My solution up to this point has been to defy any sort of identity — as an engineer, designer, or researcher. I have never taken a job or made a professional decision based on a title, but more based on the work I’d get to do, the projects I’d contribute to, and the people I’d work with. This has been both good and bad — I’ve made up jobs that give me the freedom to work across disciplines, but it’s also been hard when people ask me basic professional questions, like “Where do you see yourself in 5 years?” or “What would your ideal promotion timeline look like?”

There are a few ideas I’ve come to appreciate in the past year that have helped me handle these uncertainties.

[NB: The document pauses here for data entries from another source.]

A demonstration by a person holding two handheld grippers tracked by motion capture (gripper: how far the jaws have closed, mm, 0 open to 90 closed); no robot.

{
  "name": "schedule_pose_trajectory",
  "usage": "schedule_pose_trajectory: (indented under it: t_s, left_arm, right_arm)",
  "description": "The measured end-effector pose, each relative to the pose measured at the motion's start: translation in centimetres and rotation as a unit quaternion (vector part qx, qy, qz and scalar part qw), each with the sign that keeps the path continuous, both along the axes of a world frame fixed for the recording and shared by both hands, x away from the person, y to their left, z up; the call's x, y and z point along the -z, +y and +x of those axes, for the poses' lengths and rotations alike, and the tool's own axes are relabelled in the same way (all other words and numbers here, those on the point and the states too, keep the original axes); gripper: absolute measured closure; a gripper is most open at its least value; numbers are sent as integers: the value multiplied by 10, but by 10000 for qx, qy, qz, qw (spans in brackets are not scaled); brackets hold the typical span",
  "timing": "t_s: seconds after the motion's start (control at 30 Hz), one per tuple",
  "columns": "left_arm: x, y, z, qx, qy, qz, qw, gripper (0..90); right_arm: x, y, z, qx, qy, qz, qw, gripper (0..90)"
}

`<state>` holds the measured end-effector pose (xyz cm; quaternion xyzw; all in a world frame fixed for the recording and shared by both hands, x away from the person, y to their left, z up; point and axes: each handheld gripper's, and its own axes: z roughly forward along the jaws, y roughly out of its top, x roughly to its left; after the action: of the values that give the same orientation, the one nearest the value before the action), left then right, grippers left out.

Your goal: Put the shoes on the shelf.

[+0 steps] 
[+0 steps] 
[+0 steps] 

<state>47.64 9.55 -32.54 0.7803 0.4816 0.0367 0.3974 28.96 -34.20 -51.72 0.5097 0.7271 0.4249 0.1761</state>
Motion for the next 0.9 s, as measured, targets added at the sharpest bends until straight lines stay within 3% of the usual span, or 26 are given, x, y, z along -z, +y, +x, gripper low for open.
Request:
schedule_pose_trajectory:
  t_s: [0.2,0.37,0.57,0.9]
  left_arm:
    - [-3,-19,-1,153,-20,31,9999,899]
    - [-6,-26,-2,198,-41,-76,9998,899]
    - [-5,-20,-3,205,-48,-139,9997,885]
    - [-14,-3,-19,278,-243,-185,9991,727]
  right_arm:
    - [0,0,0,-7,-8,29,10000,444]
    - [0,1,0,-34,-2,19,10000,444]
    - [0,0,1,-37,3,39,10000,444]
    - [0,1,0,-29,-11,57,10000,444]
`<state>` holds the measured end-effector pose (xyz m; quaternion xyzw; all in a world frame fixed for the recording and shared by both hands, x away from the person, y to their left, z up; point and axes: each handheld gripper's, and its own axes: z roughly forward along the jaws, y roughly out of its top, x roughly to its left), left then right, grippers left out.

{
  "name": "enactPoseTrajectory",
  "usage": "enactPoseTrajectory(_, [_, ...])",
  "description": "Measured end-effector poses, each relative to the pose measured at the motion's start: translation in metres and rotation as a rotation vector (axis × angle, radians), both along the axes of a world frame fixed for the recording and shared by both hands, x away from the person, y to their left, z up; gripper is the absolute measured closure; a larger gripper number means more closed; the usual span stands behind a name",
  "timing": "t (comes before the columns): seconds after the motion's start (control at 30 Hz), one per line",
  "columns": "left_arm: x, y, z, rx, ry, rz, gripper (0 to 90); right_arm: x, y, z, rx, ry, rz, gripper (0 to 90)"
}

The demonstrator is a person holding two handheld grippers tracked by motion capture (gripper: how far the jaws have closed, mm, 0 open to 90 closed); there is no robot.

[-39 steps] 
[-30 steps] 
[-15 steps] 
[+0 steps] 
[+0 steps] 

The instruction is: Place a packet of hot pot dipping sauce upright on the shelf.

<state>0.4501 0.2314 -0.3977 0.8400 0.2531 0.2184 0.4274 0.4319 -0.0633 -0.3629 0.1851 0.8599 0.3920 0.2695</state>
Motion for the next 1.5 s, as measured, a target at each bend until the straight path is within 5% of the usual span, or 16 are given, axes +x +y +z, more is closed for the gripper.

First, many people that are confident about their life trajectory are given opportunities for their self-identity to solidify that most people do not have. For example, many people I know that are academics have parents or other familial role models that give them early access to basic information about what that professional path looks like. Or, they have parents that are programmers that introduced them to computers before normal people even had access to them (e.g., Bill Gates, Mark Zuckerberg, etc.). There are deep privileges that go hand-in-hand with professional confidence and self-identity, which are by their very nature exclusionary.

Second, sometimes people with confidence are actually blindly unaware (not necessarily in an insidious way). I felt this very much during my time in San Francisco or Silicon Valley more generally, where people approach problems from an idyllic perspective, without being aware of potential consequences.

Third, it’s worth considering why these narrow outlooks on careers and professions exist, and whether they should. Some of the reasons why job titles or degrees exist is largely administrative:

A “renaissance man” is one that is not easily boxed into a single path (think da Vinci), a generalist over a specialist. Our modern society seems to have diverged from supporting generalists in favor of specialized degrees and roles. I was very inspired by Bret Victor’s talk on Inventing on Principle, where he addresses this exact conflict (at around 34:00).

Ultimately, what I’ve come to appreciate is that my sense of “no identity” is actually multiple identities, and that that’s ok. Further, it’s easy to conflate conviction with qualifications —a lack of confidence is not in and of itself a disqualification. And that, actually, being unsure of things is often a sign of thinking more critically and deeply about what it means to choose a path, beyond a job title or the prestige that comes with it.